Amelia and I were back to our routine of Tuesdays - Right Side, Thursdays - Left Side, and thus, we walked around the right side of the clinic today. We visited almost all of the 13 families living along our route, briefly checking in with some and staying longer at other houses, informing them of the upcoming Milk Day (tomorrow!) and inquiring about some of their sketchy attendance in recent charlas. Accountability in this area is necessary, and today we were surprised by some of the reasons the Mothers could not make it to the charlas during the past month: a necessary trip to get an identification card, etc.
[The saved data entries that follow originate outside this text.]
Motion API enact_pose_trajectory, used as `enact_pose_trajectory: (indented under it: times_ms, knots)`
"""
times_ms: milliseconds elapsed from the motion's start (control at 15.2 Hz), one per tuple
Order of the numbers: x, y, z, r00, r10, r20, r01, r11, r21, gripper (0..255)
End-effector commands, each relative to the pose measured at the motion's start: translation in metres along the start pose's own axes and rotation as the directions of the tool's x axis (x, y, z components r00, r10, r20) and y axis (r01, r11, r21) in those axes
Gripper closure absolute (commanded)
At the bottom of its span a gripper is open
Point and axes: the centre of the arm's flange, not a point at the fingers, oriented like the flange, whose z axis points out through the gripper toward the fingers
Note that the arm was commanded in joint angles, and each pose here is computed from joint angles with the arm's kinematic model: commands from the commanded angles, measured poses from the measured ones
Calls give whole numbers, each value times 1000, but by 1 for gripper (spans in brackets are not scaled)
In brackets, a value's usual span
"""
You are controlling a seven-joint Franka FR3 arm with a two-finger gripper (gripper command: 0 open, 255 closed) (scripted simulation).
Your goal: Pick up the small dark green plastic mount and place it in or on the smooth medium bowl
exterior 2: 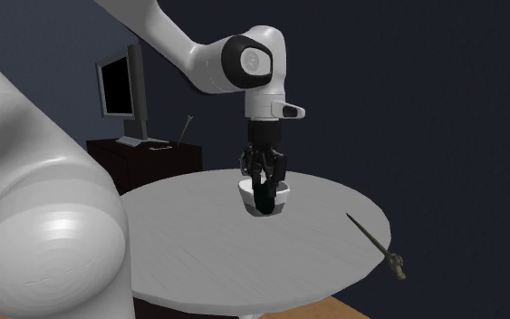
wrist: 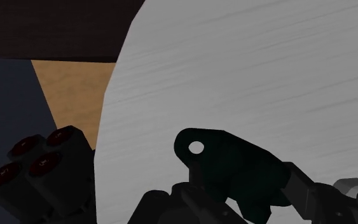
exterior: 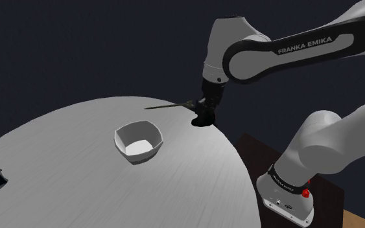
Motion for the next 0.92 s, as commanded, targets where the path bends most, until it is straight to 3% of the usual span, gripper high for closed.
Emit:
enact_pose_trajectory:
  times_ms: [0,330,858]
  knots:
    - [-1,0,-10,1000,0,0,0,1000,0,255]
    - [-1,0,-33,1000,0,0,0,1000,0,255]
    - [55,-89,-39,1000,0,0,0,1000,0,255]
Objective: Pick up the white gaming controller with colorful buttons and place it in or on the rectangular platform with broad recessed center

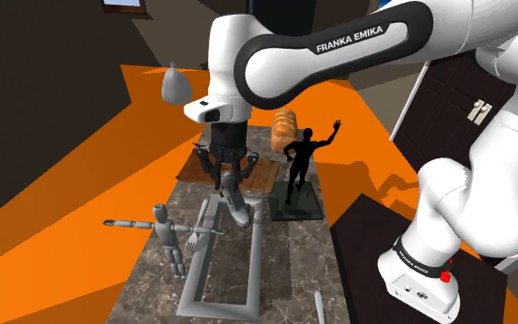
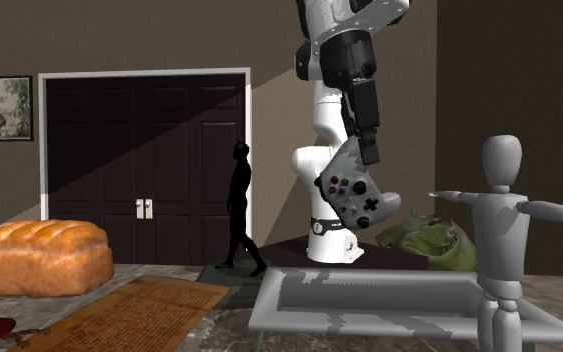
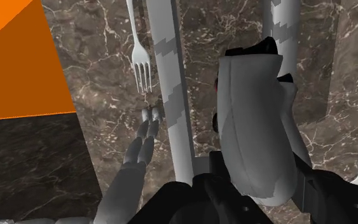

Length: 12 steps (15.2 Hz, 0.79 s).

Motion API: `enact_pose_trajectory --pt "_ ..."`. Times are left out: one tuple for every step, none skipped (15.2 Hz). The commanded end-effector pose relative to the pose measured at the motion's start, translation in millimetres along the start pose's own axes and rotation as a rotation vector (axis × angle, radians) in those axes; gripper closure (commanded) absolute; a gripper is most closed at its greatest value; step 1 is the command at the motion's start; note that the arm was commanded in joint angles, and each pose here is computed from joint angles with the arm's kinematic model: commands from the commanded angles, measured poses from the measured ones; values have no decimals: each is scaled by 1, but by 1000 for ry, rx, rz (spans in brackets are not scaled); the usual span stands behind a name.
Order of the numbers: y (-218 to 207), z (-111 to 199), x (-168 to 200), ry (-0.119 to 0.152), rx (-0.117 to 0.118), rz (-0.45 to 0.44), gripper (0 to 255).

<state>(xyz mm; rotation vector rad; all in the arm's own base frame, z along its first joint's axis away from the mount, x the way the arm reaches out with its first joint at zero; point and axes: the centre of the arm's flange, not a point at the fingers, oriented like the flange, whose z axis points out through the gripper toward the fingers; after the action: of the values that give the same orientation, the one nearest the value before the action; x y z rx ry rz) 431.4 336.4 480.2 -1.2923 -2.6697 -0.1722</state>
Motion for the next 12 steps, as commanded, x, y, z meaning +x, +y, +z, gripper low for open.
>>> enact_pose_trajectory --pt "0 10 -2 0 -1 0 255" --pt "0 15 -3 0 -1 0 255" --pt "0 21 -4 0 -1 0 255" --pt "0 26 -5 0 -1 0 255" --pt "0 31 -6 0 -1 0 255" --pt "-1 36 -7 0 -1 0 255" --pt "-1 41 -8 0 -1 0 255" --pt "-1 46 -9 0 -1 0 255" --pt "-1 52 -10 0 -1 0 255" --pt "-1 57 -11 0 -1 0 255" --pt "-1 62 -12 0 -1 0 255" --pt "-2 67 -13 0 -1 0 255"
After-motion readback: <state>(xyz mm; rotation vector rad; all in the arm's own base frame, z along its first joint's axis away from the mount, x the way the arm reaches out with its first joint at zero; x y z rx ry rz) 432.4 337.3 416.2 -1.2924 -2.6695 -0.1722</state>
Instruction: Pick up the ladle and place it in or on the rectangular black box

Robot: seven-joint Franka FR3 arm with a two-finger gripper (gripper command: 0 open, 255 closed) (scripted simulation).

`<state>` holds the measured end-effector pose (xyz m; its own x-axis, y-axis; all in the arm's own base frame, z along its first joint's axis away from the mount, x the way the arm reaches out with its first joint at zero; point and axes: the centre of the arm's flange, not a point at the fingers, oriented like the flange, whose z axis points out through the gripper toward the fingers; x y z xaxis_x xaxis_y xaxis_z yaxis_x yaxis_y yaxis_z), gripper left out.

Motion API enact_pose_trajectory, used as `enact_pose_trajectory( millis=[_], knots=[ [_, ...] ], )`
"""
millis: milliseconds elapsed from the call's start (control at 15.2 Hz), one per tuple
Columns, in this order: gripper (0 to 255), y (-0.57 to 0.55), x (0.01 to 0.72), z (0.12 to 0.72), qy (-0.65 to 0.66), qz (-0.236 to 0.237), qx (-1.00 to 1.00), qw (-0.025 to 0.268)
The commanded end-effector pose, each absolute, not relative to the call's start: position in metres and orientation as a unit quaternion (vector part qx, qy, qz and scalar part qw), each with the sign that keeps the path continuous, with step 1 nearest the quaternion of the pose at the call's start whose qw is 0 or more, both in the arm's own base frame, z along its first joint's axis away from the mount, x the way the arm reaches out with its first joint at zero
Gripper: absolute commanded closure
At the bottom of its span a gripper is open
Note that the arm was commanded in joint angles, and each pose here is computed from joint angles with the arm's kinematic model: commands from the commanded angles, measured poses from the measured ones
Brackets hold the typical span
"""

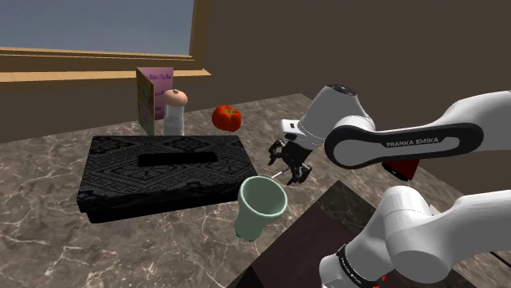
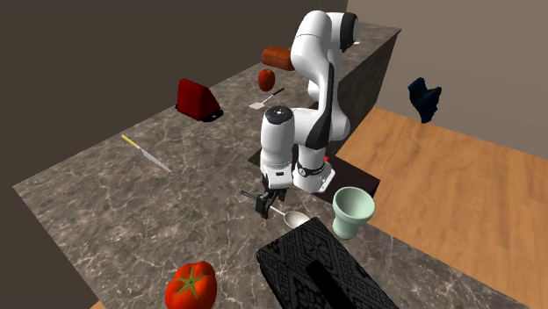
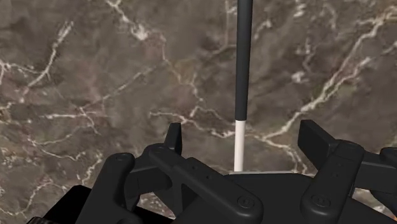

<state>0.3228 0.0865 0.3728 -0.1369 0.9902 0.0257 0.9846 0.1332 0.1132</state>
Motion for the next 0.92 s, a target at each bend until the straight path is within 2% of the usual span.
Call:
enact_pose_trajectory(
  millis=[0, 198, 264, 858],
  knots=[
    [0, 0.0866, 0.323, 0.3723, 0.752, 0.051, 0.656, 0.028],
    [0, 0.0866, 0.323, 0.3724, 0.752, 0.051, 0.656, 0.028],
    [255, 0.0866, 0.323, 0.3724, 0.752, 0.051, 0.656, 0.028],
    [255, 0.0866, 0.323, 0.3724, 0.752, 0.051, 0.656, 0.028]
  ],
)
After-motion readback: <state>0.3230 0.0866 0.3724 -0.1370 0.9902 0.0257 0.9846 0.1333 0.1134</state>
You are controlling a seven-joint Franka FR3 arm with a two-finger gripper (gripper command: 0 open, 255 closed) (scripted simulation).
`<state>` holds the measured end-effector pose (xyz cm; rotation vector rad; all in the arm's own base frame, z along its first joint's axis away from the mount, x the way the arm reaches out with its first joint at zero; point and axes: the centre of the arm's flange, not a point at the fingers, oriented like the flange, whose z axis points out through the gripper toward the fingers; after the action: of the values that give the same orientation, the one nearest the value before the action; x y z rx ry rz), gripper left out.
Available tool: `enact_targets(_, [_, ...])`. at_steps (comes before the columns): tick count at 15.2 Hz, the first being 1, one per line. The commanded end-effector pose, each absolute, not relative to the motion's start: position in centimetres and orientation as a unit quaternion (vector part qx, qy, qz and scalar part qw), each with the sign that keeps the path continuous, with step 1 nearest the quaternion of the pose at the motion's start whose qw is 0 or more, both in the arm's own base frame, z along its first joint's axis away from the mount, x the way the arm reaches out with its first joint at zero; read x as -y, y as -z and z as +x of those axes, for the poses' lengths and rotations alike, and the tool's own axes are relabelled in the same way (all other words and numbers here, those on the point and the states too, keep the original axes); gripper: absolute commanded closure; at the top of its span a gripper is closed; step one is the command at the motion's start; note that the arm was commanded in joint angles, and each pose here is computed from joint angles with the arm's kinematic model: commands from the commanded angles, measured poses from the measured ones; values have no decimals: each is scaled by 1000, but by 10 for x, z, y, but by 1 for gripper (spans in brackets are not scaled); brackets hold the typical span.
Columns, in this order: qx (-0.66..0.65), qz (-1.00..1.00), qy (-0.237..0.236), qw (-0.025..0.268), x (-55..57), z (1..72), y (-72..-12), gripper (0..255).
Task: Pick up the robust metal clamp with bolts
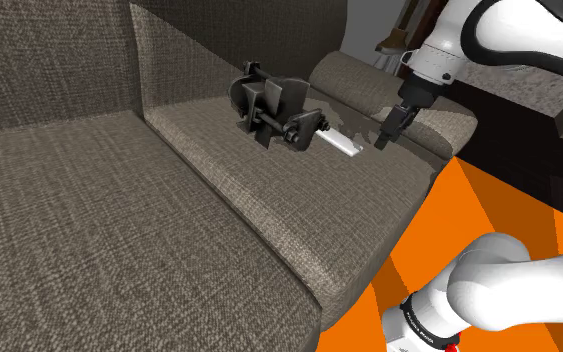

Walking around today, I learned at least two new words: churequear, meaning to work in La Chureca, and the phrase “Llevame en tuto” - “Carry me on your shoulders!” One of the most entertaining (and dirty) parts of the family visits are getting to see some of the children who are out playing in the neighborhood. Often times, this can be an opportunity to get to know new families and potential children for our malnourishment program. Today, we met a delightful little boy living near some of the other children in our program. His bright smile and enthusiasm were traits I see often in the children living in La Chureca, and they are just one more reminder of what this place is, a neighborhood and a home, in addition to being a municipal dump. Walking around, it is surreal to see children playing in the dirt roads right next to a huge pile of trash. For them, it’s home. As a foreigner, it’s not recommended that I stay in La Chureca for more than four hours. FOUR hours. But for the dwellers of La Chureca, this is life. Visiting families, I get a glimpse into life in the La Chureca neighborhood. The harsh realities fade as I laugh with the mothers and toss their children into my arms, but they are never far away due to the sickness, the dirt, and the trash. We hope that by developing our program further, we can help provide for one of the most fundamental needs: the need for food and nutrition.

Tomorrow’s charla will highlight Dengue and H1N1. Stay tuned for more updates as Milk Day is this Wednesday and Thursday. Also, with visiting pediatricians in town, all of the children will be receiving check-ups from two very kind-hearted US doctors. For that, we are very thankful and excited.